Since the article is available for free I don't need to describe it in detail, but I will mention some interesting details about the tunic's fabric and construction.
  • The neckline of the garment is boat-necked, with a slight, stand-up rim all around. (p. 792-793).
  • The garment is woven of several different colors of undyed sheep's wool, including white, brown and black. (p. 790).
  • The body of the garment is woven from a 2/2 diamond twill. (p. 790).
  • The sleeves of the garment are woven from a different 2/2 diamond twill than the body (determined by which threads of the weave are of which colors). (p. 790-91).  The authors suggest, based on that fact and the fact that the sleeves are sewn with a different quality of thread than the body, that the sleeves may have been added at a later date to what was originally a sleeveless garment. (p. 793).
  • The colors used to weave the fabric used in the body of the garment create a houndtooth-like pattern that obscures the fact that a diamond weave was used.  (p. 791; see also picture p. 793).
  • The garment was well made and of good quality, but had been much used and was patched.  (p. 793).
  • The armholes of the garments are rounded.  (See, e.g., sketch on p. 798).  This is a feature that sometimes is not found in garments of significantly later date.
  • Other textile fragments were recovered from the same general area.  According to the article, "Currently, approximately 50 fragments await dating and analysis and, as global warming progresses, more can be expected. They promise to shed further light on dress, textile design and textile production in the first millennium AD—and earlier." (p. 799).
I commend this well-written and well-illustrated article to anyone interested in the clothing worn in Northern Europe during the first millennium CE, and I will continue to keep an eye out for further research on the Lendbreen finds.
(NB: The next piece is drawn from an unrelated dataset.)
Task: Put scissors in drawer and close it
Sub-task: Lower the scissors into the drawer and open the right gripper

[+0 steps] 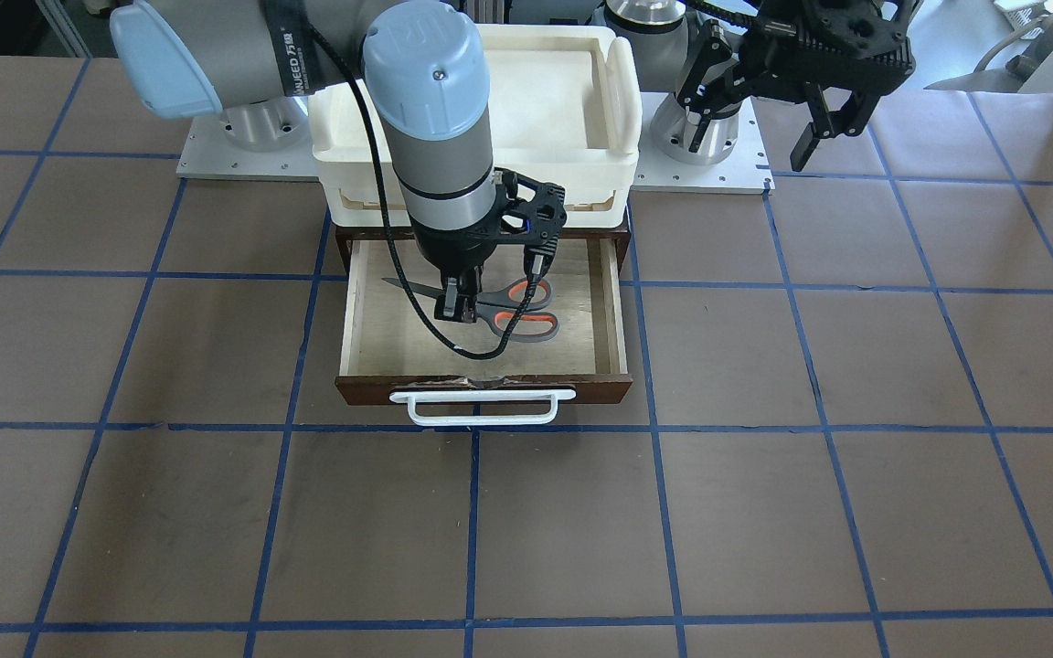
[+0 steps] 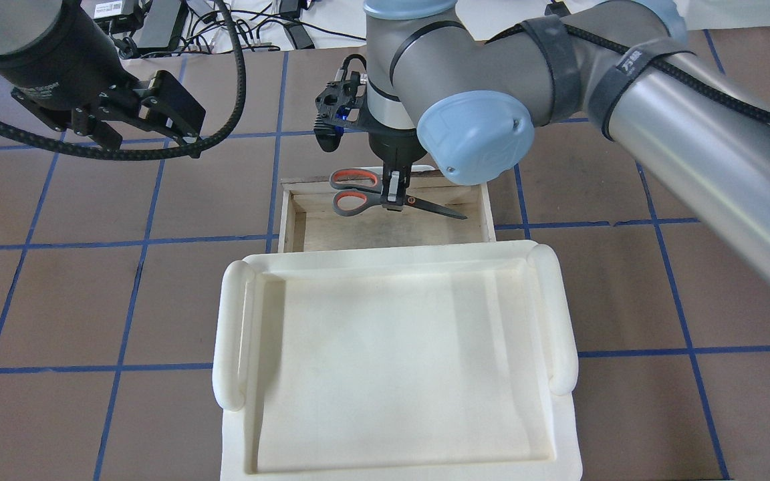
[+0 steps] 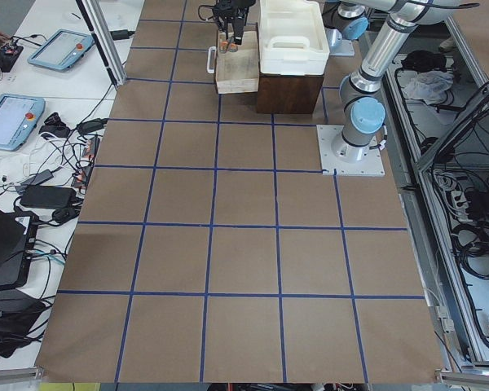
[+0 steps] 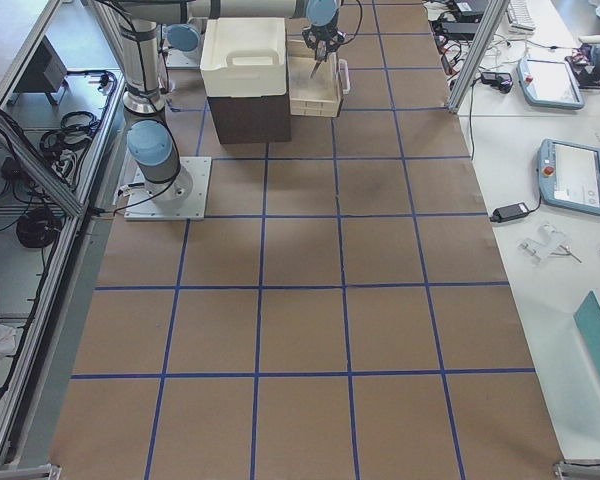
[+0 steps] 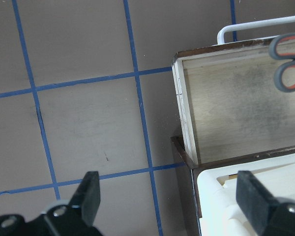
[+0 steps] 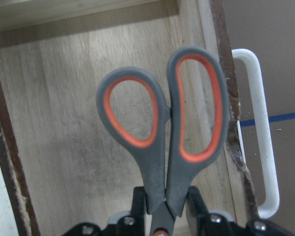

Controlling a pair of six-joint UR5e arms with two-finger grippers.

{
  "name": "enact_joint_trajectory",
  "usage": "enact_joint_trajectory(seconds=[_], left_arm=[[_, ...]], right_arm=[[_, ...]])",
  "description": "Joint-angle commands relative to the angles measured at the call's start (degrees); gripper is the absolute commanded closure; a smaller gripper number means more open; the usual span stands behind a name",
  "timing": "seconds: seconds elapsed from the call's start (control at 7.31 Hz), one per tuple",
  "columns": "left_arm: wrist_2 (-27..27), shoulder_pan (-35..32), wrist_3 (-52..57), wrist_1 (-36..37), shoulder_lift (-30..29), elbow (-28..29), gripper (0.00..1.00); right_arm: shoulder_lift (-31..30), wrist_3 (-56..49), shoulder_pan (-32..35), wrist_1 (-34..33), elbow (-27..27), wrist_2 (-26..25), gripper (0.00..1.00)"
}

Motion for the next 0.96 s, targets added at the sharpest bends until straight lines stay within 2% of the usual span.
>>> enact_joint_trajectory(seconds=[0.0, 0.68, 0.82], left_arm=[[-0.04, -0.02, 0.21, 0.0, -0.15, -0.01, 0.0], [-0.56, -0.02, 0.3, -0.09, 0.2, -0.01, 0.0], [-0.57, -0.02, 0.3, -0.09, 0.2, -0.01, 0.0]], right_arm=[[1.67, -0.13, 0.76, -0.71, 0.45, 0.01, 0.93], [1.68, -1.98, 2.87, -0.62, 3.09, -1.3, 0.88], [1.5, -2.41, 2.96, -0.71, 3.53, -1.74, 0.47]])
EDIT:  (9/10/2013)  The article is no longer available for free download on academia.edu.

EDIT:  (11/20/2013)  The article is once again AVAILABLE for free download on academia.edu.  The link in my post above has been changed to correctly point to the new download link.

Tuesday, October 18, 2011

More Archaeological News--Third Century Clothing Find in Norway

This seems to be a week for spectacular archaeological clothing finds. Yesterday, I stumbled across this article about the find of a nearly-complete third century C.E. find in Breheimen National Park, Norway. The article has a reasonably good color photograph of the find, which to me looks a bit like the tunic of approximately the second century C.E. found at Martres-de-Veyre (scroll about two-thirds of the way down to the bottom of this page for better pictures) in France. If I'm understanding the Google Translate version of the article correctly, this tunic, like the one at Martres-le-Veyre, is made from woven wool. Unlike the Martres-le-Veyre find, it is believed to have been worn by a man, but, like the Martres-le-Veyne find, it was worn with a belt. It is part of a number of personal items found at the same site in the mountains, including shoes, textiles, jewelry, hunting gear and tent pegs. Perhaps that type of garment was generally used during the period and was not simply regional, as the name "Gallic coat" given to the Martres-le-Veyre find implies.

Also found recently, at nearby Jotunheimen--a leather shoe, of similar vintage, which is a dead-ringer for the Armenian shoe I mentioned in yesterday's post.  Likely that means only that simple sewn leather shoes were used for a long, long time--from prehistory into the Middle Ages.  Still, the resemblance is striking.